Si le pedimos algo a Dios, sin ofrecerle nada a cambio, nuestra oración no será escuchada. Si me siento y oro: “Dios mío, te lo suplico, haz que X, que está enfermo, sane completamente”, sin hacer algún sacrificio, es como si sólo estuviera diciendo unas palabras hermosas. Sólo cuando Cristo vea mi amor, mi oblación, cumplirá con mi petición. Eso sí, solamente si es para el bien espiritual del otro. Por eso, cuando alguien nos solicite orar por cualquier enfermo, piámosle que ore él también, o al menos que se sacrifique, renunciando a sus propios vicios.
Algunos vienen y me dicen: “¡Sáneme, Padre! Me han dicho que Usted puede ayudarme...”. No obstante, quieren ser ayudados sin hacer el más mínimo esfuerzo. Por ejemplo, le digo a alguno: “¡Deja de comer cosas dulces! ¡Haz al menos este sacrificio, para que Dios te ayude!”. Pero la persona me responde: “¿Para qué? ¿Es que Dios no me puede ayudar así por así?”. Si no son capaces de hacer un sacrificio para ayudarse a sí mismos, ¿cómo podrían hacerlo para ayudar a otros? Hay uno que renuncia a comer dulces, para que Cristo ayude a quienes sufren de diabetes. Otro renuncia a algunas horas de sueño, para que Cristo ayude a quienes padecen de insomnio. Así es como el hombre se emparenta con Dios. Y sólo así Dios otorga Su Gracia.
Cuando alguien me dice que no puede orar por un familiar suyo que está enfermo, yo le recomiendo que al menos haga un sacrificio por la salud del otro. Usualmente le recomiendo hacer algo que será de beneficio también para él.
Recuerdo que una vez vino a buscarme un cristiano de Alemania, cuya hija tenía un avanzado problema de parálisis. Los médicos ya no podían hacer nada. El pobre hombre estaba completamente abatido.
—¡Haz también tú un sacrificio por la salud de tu hija! Postraciones no puedes hacer, orar tampoco... Digamos que no puedes. A ver, ¿cuántos paquetes de cigarros fumas al día?
—Cuatro y medio, Padre.
—Intenta fumar sólo un paquete, y el dinero que darías por los otros, dáselo a algún pobre.
—Un momento, Padre... ¡Que mi hija se recupere, y después dejaré de fumar!
—Entonces no tendría ningún sentido. ¡Debes renunciar ahora mismo al cigarrillo! ¡Arroja el paquete que traes contigo! ¿Amas a tu hija?
—¿Que si amo a mi hija? ¡Me arrojaría desde un sexto nivel por amor a ella!

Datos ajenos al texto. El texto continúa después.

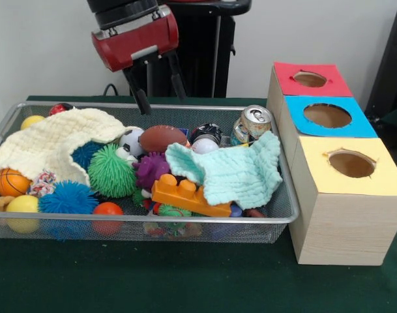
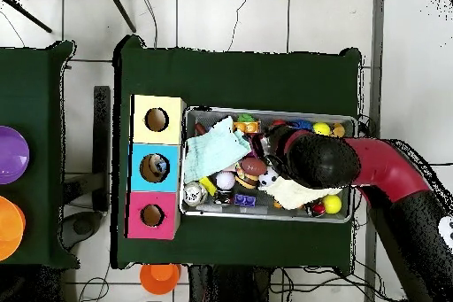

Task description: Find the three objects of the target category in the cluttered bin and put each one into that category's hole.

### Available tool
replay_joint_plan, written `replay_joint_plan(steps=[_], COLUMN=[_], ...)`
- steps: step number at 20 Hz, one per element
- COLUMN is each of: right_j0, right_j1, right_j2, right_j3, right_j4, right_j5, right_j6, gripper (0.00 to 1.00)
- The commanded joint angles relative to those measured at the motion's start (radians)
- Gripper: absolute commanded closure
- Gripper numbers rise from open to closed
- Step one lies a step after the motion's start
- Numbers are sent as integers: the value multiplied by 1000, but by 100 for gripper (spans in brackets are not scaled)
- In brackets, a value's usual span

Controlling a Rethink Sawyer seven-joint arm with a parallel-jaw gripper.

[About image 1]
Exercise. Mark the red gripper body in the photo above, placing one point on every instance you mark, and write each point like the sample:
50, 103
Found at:
136, 45

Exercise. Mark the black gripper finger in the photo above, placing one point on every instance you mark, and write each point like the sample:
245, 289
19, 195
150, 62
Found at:
178, 78
138, 91

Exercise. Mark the silver mesh bin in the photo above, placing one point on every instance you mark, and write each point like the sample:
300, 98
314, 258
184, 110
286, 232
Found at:
250, 233

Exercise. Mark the wooden box with three holes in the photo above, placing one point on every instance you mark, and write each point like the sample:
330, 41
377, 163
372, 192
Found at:
348, 228

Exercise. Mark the brown toy football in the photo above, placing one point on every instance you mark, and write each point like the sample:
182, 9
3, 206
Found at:
162, 138

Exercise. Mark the purple spiky rubber toy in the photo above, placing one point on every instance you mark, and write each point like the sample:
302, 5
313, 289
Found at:
151, 171

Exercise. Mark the green spiky rubber ball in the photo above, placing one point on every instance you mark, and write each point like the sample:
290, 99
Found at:
111, 171

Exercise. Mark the crushed drink can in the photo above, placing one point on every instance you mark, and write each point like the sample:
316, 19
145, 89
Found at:
250, 127

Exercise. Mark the cream knitted cloth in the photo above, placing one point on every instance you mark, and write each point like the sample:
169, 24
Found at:
45, 137

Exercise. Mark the mint knitted cloth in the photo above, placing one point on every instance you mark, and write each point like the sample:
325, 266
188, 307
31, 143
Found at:
237, 172

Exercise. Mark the orange toy building block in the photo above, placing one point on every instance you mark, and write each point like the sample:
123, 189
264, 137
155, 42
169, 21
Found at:
185, 195

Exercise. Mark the blue spiky rubber ball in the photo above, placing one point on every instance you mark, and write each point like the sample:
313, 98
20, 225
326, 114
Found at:
69, 199

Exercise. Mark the orange toy basketball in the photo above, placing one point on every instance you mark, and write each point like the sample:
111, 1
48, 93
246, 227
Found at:
11, 182

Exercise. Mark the yellow smooth ball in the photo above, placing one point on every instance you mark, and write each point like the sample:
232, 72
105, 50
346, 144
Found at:
22, 205

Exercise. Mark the dark green table cloth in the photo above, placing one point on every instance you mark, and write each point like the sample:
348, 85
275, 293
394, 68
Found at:
152, 277

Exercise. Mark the black upright panel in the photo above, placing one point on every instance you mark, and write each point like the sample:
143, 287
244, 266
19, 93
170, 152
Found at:
393, 65

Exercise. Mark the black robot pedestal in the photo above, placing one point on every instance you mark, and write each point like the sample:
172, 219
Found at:
211, 49

—No te estoy pidiendo que te arrojes de un edificio, sino que arrojes el cigarrillo. Si haces una locura y te arrojas desde un quinto o sexto nivel, dejarás huérfana a la niña y además perderás tu alma. Lo que te pido es algo mucho más sencillo. ¡Vamos, tira esos cigarrillos a la basura!

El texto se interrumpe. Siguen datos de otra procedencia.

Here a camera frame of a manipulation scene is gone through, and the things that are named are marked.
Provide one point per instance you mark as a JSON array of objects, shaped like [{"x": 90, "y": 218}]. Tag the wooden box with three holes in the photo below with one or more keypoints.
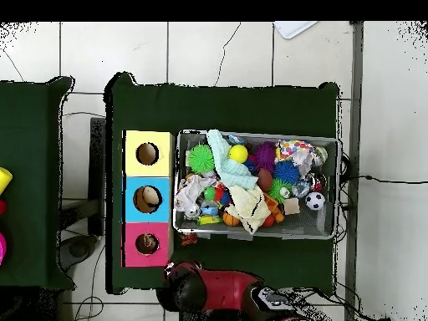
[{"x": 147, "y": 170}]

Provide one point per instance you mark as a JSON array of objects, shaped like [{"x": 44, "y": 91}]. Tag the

Pero no hubo forma de que lo hiciera. Finalmente, partió llorando, tal como había venido. ¿Cómo ayudar a alguien así? Sin embargo, los que entienden las cosas sí que pueden ser ayudados.
En otra ocasión, oí que alguien se acercaba jadeando a mi celda. Al salir, vi que se trataba de un hombre que apenas podía avanzar de la fatiga. Inmediatamente me di cuenta que se trataba de un fumador. Así, le dije:
—Pero, bendito de Dios ¿por qué fumas tanto? ¡Te va a pasar algo malo!

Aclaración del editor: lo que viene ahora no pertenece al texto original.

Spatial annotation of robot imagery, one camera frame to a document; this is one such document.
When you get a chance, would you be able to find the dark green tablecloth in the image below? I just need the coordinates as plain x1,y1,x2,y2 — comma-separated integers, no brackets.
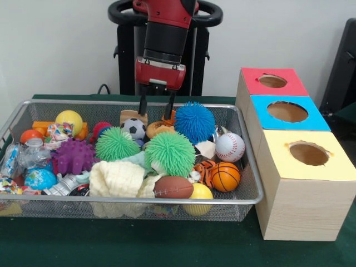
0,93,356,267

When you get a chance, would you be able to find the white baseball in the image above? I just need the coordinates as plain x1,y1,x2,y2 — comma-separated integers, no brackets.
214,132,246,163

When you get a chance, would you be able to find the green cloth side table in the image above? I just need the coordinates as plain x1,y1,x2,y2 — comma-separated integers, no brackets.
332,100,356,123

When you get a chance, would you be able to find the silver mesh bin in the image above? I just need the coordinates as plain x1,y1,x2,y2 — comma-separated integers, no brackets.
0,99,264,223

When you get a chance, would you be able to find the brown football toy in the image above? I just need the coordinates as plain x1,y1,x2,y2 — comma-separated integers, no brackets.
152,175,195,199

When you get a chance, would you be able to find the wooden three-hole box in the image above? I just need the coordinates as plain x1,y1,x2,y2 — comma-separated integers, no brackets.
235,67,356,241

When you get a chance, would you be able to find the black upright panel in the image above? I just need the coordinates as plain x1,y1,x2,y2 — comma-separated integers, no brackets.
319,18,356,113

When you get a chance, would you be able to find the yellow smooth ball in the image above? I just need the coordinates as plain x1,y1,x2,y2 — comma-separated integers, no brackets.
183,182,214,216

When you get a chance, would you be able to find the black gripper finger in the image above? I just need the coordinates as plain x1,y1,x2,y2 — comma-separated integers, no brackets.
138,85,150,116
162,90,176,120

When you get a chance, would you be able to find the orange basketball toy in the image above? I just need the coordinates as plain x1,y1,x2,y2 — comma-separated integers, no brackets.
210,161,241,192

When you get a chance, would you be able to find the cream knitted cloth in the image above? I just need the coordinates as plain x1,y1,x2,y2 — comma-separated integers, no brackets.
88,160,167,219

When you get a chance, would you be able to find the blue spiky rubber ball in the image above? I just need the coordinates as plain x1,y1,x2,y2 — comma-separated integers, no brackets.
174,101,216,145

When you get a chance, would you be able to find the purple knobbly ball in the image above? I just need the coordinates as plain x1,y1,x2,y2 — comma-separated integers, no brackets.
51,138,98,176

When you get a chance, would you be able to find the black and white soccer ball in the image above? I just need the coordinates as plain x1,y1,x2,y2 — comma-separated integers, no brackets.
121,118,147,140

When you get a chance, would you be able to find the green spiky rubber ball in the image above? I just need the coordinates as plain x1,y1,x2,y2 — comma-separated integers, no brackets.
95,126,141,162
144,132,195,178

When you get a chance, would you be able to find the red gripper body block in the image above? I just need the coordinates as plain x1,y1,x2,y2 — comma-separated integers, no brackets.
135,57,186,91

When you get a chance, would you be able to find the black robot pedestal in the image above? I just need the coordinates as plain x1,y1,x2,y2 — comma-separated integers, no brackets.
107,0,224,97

Cuando se repuso y pudo hablar, me dijo:
—Mi esposa está muy enferma y me temo que pronto habrá de morir. Por favor, Padre, le pido que haga una oración, algún milagro... Los médicos ya no saben qué hacer con ella.
—¿Amas a tu esposa? —le pregunté.
—¡Claro que sí! —me respondió.
—Entonces, ¿por qué no haces algo para ayudarla? Ella misma ha hecho todo lo que podía, también los médicos... Y ahora vienes a pedirme que también yo haga algo, que le pida a Dios por ella. ¿Qué harías tú por ayudar a tu mujer?
—¿Qué puedo hacer yo, Padre? —me preguntó.
—Si renuncias a seguir fumando, tu esposa sanará.
Pensé que si Dios consideraba que no era bueno que la mujer se recuperara, al menos él se estaría librando del perjuicio provocado por el cigarrillo. Un mes después, el mismo hombre vino a buscarme, lleno de alegría y gratitud:
—¡Padre, finalmente dejé de fumar y mi esposa se recuperó!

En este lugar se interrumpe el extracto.